Workshop – Kritisches Weißsein am 26.07.2020

Im Rahmen der BlackLivesMatter-Bewegung standen auch wir als Kritische Medizin München auf dem Königsplatz in München. Als Gruppe sind wir uns einig: Rassismus und Diskriminierung prägen den Alltag von nicht-weißen Menschen, insbesondere im Gesundheitswesen. Wir wollen darauf aufmerksam machen und uns für eine Verbesserung in der Lehre und im Berufsalltag einsetzen. Aber welche Rolle und welche Position haben wir dabei als nahezu vollständig weißes Kollektiv? Um diese Fragen anzugehen, haben wir uns Hilfe geholt und einen Einführungsworkshop zum Thema „kritisches Weißsein“ (critical whiteness) organisiert. Geleitet von Andrea Gugger-Diouf – Workshop-Leiterin zu kritischem Weißsein, Antirassimus und interkultureller Kommunikation-, beschäftigten wir uns für vier intensive Stunden mit den Fragen: 

 

Was bedeutet Weißsein? Welche Privilegien sind damit verknüpft? 

Was verstehen wir eigentlich unter Rassismus?

Welche rassistischen Denkmuster und Verhaltensweisen haben wir verinnerlicht und welche kolonialen Sichtweisen setzen sich in ihnen fort?

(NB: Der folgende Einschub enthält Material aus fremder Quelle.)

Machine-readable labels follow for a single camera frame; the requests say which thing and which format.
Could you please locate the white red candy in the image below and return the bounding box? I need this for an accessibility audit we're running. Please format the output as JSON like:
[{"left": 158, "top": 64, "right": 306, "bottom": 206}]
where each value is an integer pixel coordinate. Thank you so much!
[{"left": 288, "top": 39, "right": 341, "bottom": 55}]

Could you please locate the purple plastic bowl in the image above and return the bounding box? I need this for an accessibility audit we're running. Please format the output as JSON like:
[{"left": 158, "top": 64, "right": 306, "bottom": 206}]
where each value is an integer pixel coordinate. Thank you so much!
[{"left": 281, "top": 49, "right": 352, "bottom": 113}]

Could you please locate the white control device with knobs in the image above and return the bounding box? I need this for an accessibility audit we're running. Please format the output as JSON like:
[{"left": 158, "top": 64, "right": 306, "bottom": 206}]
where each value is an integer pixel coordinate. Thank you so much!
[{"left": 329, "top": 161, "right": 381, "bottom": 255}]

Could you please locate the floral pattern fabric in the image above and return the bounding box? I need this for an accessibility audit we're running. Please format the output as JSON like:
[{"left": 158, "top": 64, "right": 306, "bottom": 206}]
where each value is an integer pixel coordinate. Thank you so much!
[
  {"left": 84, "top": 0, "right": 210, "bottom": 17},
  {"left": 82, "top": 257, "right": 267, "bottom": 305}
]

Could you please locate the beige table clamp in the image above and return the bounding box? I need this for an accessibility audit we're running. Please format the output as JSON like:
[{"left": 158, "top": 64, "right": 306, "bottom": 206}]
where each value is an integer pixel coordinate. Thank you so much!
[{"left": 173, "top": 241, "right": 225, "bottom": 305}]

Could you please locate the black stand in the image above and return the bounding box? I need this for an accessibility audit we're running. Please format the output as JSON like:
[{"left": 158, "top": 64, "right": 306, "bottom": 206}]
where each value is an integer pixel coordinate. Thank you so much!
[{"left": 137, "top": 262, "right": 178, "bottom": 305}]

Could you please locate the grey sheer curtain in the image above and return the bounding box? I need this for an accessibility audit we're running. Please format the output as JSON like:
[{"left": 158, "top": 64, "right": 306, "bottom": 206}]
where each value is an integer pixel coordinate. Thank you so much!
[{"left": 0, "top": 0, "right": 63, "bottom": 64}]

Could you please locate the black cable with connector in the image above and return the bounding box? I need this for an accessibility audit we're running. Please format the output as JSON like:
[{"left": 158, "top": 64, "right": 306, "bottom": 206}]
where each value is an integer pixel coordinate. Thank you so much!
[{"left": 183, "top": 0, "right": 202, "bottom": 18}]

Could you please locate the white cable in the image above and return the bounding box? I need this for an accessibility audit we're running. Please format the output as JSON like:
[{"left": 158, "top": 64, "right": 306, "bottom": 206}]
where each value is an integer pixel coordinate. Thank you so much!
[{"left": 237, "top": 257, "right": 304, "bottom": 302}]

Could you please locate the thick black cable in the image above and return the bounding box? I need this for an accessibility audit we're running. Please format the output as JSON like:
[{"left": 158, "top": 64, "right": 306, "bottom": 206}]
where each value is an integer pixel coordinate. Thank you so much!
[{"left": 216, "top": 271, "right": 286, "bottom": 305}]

Wie könnte eine rassismuskritische, weiße Haltung und Praxis aussehen? 

 

Im Laufe des Workshops wurde klar, dass Rassismus ein intrinsischer Teil unserer Gesellschaftsstruktur ist. Rassismen werden sozialisiert und wir sind dadurch alle irgendwo und irgendwann rassistisch. Dies gilt es als aller erstes zu erkennen. Rassismus ist nämlich kein schwarzes Problem, sondern ein weißes – von weißen Menschen erschaffen. Deshalb sehen wir es in unserer Verantwortung, zuallererst eigene rassistische Denk- und Verhaltensmuster im Lebens- und Arbeitsumfeld wahrzunehmen, aufzubrechen und Prozesse der Veränderung zu initiieren. 

 

Im Workshop haben wir uns mit unterschiedlichen Aspekten des Alltagsrassismus auseinandergesetzt. Seien es rassistische Darstellungen des „schwarzen Mannes“ in Kinderbüchern, umgangssprachliche Floskeln wie das „Schwarzfahren“ der MVG, bis hin zu dem nahezu ausschließlich weißen Angebot von Kosmetikartikeln im Drogeriemarkt. Ein wichtiger Teil des Antirassismus ist überhaupt erst ein Gefühl für die Lebensrealität von Schwarzen Menschen und people of color (PoC) zu entwickeln. Viel wichtiger jedoch ist in der Theorie des kritischen Weißseins die Selbstreflexion und die Erkenntnis, dass wir nicht einfach „Menschen“ sind, sondern weiße Menschen. Das heißt, wir sind nicht ausgenommen von der gesellschaftlichen Bestimmung durch ethnische Merkmale. Diese Bestimmung verschafft uns eine Sonderrolle. Dies zu leugnen, heißt, jene rassistischen Hierarchien fortzuschreiben, die wir für überholt annehmen. Der Begriff „color-blindness“ verdeutlicht dies und zeigt sich in der mittlerweile gängigen Aussage, dass alle Menschen doch gleich seien und man selbst als aufgeklärte Person keine Hautfarben „sehe“. Eine solche Betrachtungsweise ist jedoch gefährlich, weil sie strukturelle Machtverhältnisse negiert; für viele Schwarzen Menschen und PoC bedeutet so eine Aussage, dass ihr Gegenüber nicht sieht, nicht anerkennt, welche Anstrengungen damit verbunden sind, in diesem System zu leben.  „Ich sehe keine Farben“ suggeriert damit auch, dass unterschiedliche gesellschaftliche Positionen ausschließlich auf die individuelle Intelligenz oder Motivation eines Menschen zurückzuführen sind. Nicht-weiße Menschen haben jedoch nicht die gleiche gesellschaftliche Stellung. Sie werden grundsätzlich ökonomisch benachteiligt. Das zeigt sich in der Schule, in der Arbeitswelt und auf dem Wohnungsmarkt, sowie im Gesundheitswesen. 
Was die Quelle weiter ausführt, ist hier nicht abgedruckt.